- What to work on
Copy the entries below word for word, minus the pictures.

- Supplied material
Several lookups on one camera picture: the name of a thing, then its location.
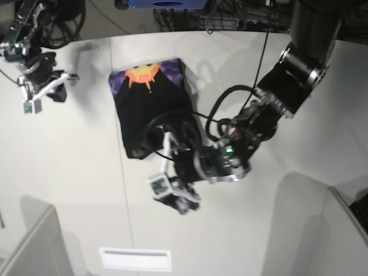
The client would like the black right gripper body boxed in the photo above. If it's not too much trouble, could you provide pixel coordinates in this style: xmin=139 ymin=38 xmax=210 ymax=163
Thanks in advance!
xmin=18 ymin=52 xmax=67 ymax=102

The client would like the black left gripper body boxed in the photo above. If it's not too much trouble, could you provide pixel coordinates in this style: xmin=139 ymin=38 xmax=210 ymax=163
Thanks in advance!
xmin=173 ymin=142 xmax=252 ymax=184

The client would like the black T-shirt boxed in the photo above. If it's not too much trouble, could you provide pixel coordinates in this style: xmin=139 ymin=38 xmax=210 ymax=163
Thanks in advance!
xmin=108 ymin=58 xmax=199 ymax=160

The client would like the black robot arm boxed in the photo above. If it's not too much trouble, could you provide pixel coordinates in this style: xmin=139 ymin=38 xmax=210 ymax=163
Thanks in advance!
xmin=172 ymin=1 xmax=346 ymax=183
xmin=1 ymin=1 xmax=86 ymax=102

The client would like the blue box on stand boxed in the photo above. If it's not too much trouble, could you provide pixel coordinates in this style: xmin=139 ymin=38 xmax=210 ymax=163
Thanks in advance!
xmin=128 ymin=0 xmax=208 ymax=9

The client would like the black power strip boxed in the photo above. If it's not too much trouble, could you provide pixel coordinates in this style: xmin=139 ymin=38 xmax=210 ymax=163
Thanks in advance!
xmin=237 ymin=20 xmax=290 ymax=33

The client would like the black keyboard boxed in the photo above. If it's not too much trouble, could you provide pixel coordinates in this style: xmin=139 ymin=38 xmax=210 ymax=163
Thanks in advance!
xmin=350 ymin=197 xmax=368 ymax=233

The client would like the grey partition panel right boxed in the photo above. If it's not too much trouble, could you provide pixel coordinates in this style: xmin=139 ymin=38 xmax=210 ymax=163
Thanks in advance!
xmin=324 ymin=187 xmax=367 ymax=275

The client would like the grey partition panel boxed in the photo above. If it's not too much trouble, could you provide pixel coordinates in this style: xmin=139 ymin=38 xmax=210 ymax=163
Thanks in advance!
xmin=1 ymin=205 xmax=74 ymax=275
xmin=324 ymin=187 xmax=367 ymax=275

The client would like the grey partition panel left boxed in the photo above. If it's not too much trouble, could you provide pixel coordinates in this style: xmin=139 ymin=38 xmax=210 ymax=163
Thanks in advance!
xmin=1 ymin=205 xmax=74 ymax=275

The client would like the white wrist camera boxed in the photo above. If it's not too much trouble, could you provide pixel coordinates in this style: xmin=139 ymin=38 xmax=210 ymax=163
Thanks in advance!
xmin=23 ymin=99 xmax=42 ymax=114
xmin=147 ymin=173 xmax=173 ymax=200

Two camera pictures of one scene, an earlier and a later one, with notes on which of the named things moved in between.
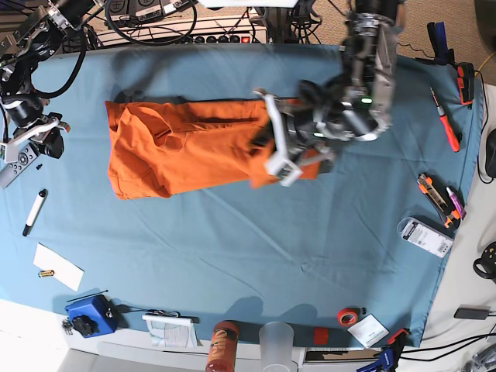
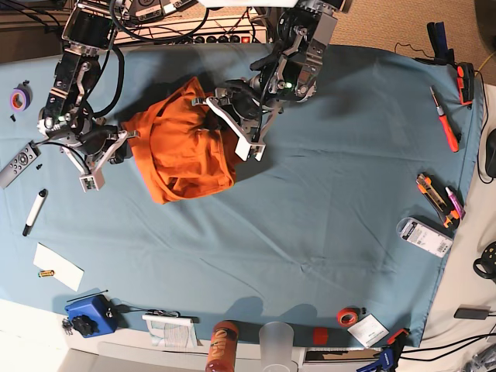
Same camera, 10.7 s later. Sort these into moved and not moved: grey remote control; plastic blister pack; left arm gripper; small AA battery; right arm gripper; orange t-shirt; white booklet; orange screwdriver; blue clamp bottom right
Moved: right arm gripper; left arm gripper; orange t-shirt
Not moved: orange screwdriver; plastic blister pack; white booklet; blue clamp bottom right; grey remote control; small AA battery
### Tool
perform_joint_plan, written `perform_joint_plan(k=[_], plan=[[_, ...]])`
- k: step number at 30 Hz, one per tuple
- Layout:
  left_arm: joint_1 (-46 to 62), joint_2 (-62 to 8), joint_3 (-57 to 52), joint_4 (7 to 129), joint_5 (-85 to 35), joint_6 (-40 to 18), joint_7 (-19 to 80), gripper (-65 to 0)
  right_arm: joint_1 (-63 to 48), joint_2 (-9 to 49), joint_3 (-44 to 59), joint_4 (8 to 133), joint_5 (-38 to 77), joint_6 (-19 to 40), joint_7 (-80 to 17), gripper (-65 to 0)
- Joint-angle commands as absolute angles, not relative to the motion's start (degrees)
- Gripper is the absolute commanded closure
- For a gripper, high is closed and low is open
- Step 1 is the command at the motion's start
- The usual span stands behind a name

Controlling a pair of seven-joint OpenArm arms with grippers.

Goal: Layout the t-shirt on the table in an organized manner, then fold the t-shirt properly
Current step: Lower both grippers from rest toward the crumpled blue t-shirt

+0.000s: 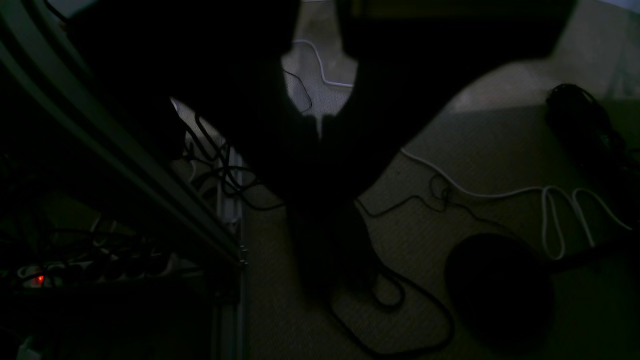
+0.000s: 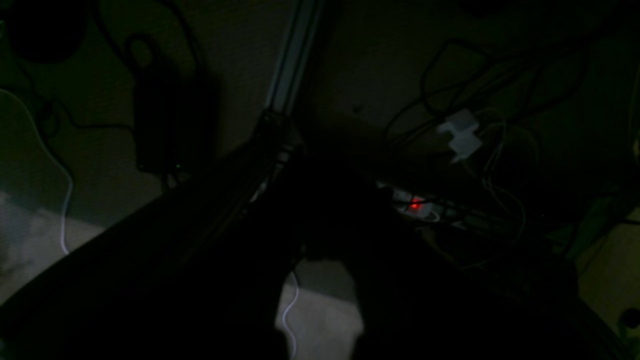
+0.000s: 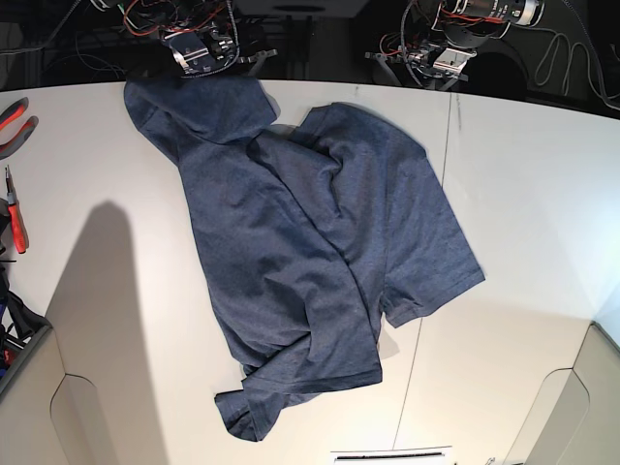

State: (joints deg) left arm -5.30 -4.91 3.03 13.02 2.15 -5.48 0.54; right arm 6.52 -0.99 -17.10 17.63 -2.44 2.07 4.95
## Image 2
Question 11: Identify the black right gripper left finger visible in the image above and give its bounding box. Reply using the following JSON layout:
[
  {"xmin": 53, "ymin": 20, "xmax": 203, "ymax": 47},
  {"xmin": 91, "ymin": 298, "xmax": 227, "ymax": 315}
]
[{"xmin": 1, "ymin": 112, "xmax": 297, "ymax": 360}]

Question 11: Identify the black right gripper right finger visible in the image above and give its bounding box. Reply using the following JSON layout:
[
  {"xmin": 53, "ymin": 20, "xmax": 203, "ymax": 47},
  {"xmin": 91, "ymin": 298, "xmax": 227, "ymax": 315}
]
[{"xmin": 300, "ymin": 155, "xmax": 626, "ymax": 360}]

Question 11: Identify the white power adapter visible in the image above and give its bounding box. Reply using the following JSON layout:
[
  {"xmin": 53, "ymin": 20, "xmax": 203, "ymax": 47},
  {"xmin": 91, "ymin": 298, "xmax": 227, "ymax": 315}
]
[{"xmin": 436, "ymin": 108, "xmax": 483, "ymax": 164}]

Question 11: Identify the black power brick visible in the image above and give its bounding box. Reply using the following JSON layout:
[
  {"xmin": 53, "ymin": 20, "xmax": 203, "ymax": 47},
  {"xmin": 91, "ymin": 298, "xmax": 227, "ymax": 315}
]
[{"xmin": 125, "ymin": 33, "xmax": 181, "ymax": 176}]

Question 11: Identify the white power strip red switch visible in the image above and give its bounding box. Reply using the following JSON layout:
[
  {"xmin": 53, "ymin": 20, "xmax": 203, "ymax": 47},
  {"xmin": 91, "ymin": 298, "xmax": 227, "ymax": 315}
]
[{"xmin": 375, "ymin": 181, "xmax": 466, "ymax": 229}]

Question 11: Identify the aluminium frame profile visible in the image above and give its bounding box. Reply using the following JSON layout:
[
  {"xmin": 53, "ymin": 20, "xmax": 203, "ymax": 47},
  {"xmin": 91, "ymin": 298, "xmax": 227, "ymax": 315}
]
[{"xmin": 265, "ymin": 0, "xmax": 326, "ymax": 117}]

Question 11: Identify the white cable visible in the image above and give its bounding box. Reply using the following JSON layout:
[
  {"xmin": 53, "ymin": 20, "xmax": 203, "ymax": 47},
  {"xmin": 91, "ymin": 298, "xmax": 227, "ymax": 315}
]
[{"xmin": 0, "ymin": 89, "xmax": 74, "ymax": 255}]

- Answer below
Several lookups on one camera picture: the name of a thing, then its location.
The client would like the black right gripper body boxed in the photo above. If it's not too much trouble, could you provide pixel coordinates in this style: xmin=139 ymin=38 xmax=210 ymax=163
Thanks in advance!
xmin=18 ymin=52 xmax=67 ymax=102

The client would like the black left gripper body boxed in the photo above. If it's not too much trouble, could you provide pixel coordinates in this style: xmin=139 ymin=38 xmax=210 ymax=163
Thanks in advance!
xmin=173 ymin=142 xmax=252 ymax=184

The client would like the black T-shirt boxed in the photo above. If it's not too much trouble, could you provide pixel coordinates in this style: xmin=139 ymin=38 xmax=210 ymax=163
Thanks in advance!
xmin=108 ymin=58 xmax=199 ymax=160

The client would like the black robot arm boxed in the photo above. If it's not too much trouble, could you provide pixel coordinates in this style: xmin=139 ymin=38 xmax=210 ymax=163
Thanks in advance!
xmin=172 ymin=1 xmax=346 ymax=183
xmin=1 ymin=1 xmax=86 ymax=102

The client would like the blue box on stand boxed in the photo above. If it's not too much trouble, could you provide pixel coordinates in this style: xmin=139 ymin=38 xmax=210 ymax=163
Thanks in advance!
xmin=128 ymin=0 xmax=208 ymax=9

The client would like the black power strip boxed in the photo above. If it's not too much trouble, could you provide pixel coordinates in this style: xmin=139 ymin=38 xmax=210 ymax=163
Thanks in advance!
xmin=237 ymin=20 xmax=290 ymax=33

The client would like the black keyboard boxed in the photo above. If it's not too much trouble, could you provide pixel coordinates in this style: xmin=139 ymin=38 xmax=210 ymax=163
Thanks in advance!
xmin=350 ymin=197 xmax=368 ymax=233

The client would like the grey partition panel right boxed in the photo above. If it's not too much trouble, could you provide pixel coordinates in this style: xmin=139 ymin=38 xmax=210 ymax=163
Thanks in advance!
xmin=324 ymin=187 xmax=367 ymax=275

The client would like the grey partition panel boxed in the photo above. If it's not too much trouble, could you provide pixel coordinates in this style: xmin=139 ymin=38 xmax=210 ymax=163
Thanks in advance!
xmin=1 ymin=205 xmax=74 ymax=275
xmin=324 ymin=187 xmax=367 ymax=275

The client would like the grey partition panel left boxed in the photo above. If it's not too much trouble, could you provide pixel coordinates in this style: xmin=139 ymin=38 xmax=210 ymax=163
Thanks in advance!
xmin=1 ymin=205 xmax=74 ymax=275

The client would like the white wrist camera boxed in the photo above. If it's not too much trouble, could you provide pixel coordinates in this style: xmin=139 ymin=38 xmax=210 ymax=163
Thanks in advance!
xmin=23 ymin=99 xmax=42 ymax=114
xmin=147 ymin=173 xmax=173 ymax=200

Two camera pictures of one scene, an earlier and a later one, with notes on which of the named things moved in between.
Same camera, 10.7 s later. Sort these into moved and not moved: grey remote control; plastic blister pack; left arm gripper; small AA battery; right arm gripper; orange t-shirt; white booklet; orange screwdriver; blue clamp bottom right
Moved: right arm gripper; left arm gripper; orange t-shirt
Not moved: orange screwdriver; plastic blister pack; white booklet; blue clamp bottom right; grey remote control; small AA battery
### Tool
perform_joint_plan, written `perform_joint_plan(k=[_], plan=[[_, ...]])`
- k: step number at 30 Hz, one per tuple
- Layout:
  left_arm: joint_1 (-46 to 62), joint_2 (-62 to 8), joint_3 (-57 to 52), joint_4 (7 to 129), joint_5 (-85 to 35), joint_6 (-40 to 18), joint_7 (-19 to 80), gripper (-65 to 0)
  right_arm: joint_1 (-63 to 48), joint_2 (-9 to 49), joint_3 (-44 to 59), joint_4 (8 to 133), joint_5 (-38 to 77), joint_6 (-19 to 40), joint_7 (-80 to 17), gripper (-65 to 0)
- Joint-angle commands as absolute angles, not relative to the motion's start (degrees)
- Gripper is the absolute commanded closure
- For a gripper, high is closed and low is open
- Step 1 is the command at the motion's start
- The usual span stands behind a name

Controlling a pair of seven-joint OpenArm arms with grippers.

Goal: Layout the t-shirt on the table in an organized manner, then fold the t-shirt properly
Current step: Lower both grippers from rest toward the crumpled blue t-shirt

+0.000s: 
+0.000s: 
+0.000s: 

State: (joints deg) left arm -5.30 -4.91 3.03 13.02 2.15 -5.48 0.54; right arm 6.52 -0.99 -17.10 17.63 -2.44 2.07 4.95
## Image 2
Question 11: Identify the black right gripper left finger visible in the image above and give its bounding box. Reply using the following JSON layout:
[
  {"xmin": 53, "ymin": 20, "xmax": 203, "ymax": 47},
  {"xmin": 91, "ymin": 298, "xmax": 227, "ymax": 315}
]
[{"xmin": 1, "ymin": 112, "xmax": 297, "ymax": 360}]

Question 11: Identify the black right gripper right finger visible in the image above and give its bounding box. Reply using the following JSON layout:
[
  {"xmin": 53, "ymin": 20, "xmax": 203, "ymax": 47},
  {"xmin": 91, "ymin": 298, "xmax": 227, "ymax": 315}
]
[{"xmin": 300, "ymin": 155, "xmax": 626, "ymax": 360}]

Question 11: Identify the white power adapter visible in the image above and give its bounding box. Reply using the following JSON layout:
[
  {"xmin": 53, "ymin": 20, "xmax": 203, "ymax": 47},
  {"xmin": 91, "ymin": 298, "xmax": 227, "ymax": 315}
]
[{"xmin": 436, "ymin": 108, "xmax": 483, "ymax": 164}]

Question 11: Identify the black power brick visible in the image above and give its bounding box. Reply using the following JSON layout:
[
  {"xmin": 53, "ymin": 20, "xmax": 203, "ymax": 47},
  {"xmin": 91, "ymin": 298, "xmax": 227, "ymax": 315}
]
[{"xmin": 125, "ymin": 33, "xmax": 181, "ymax": 176}]

Question 11: Identify the white power strip red switch visible in the image above and give its bounding box. Reply using the following JSON layout:
[
  {"xmin": 53, "ymin": 20, "xmax": 203, "ymax": 47},
  {"xmin": 91, "ymin": 298, "xmax": 227, "ymax": 315}
]
[{"xmin": 375, "ymin": 181, "xmax": 466, "ymax": 229}]

Question 11: Identify the aluminium frame profile visible in the image above and give its bounding box. Reply using the following JSON layout:
[
  {"xmin": 53, "ymin": 20, "xmax": 203, "ymax": 47},
  {"xmin": 91, "ymin": 298, "xmax": 227, "ymax": 315}
]
[{"xmin": 265, "ymin": 0, "xmax": 326, "ymax": 117}]

Question 11: Identify the white cable visible in the image above and give its bounding box. Reply using the following JSON layout:
[
  {"xmin": 53, "ymin": 20, "xmax": 203, "ymax": 47},
  {"xmin": 91, "ymin": 298, "xmax": 227, "ymax": 315}
]
[{"xmin": 0, "ymin": 89, "xmax": 74, "ymax": 255}]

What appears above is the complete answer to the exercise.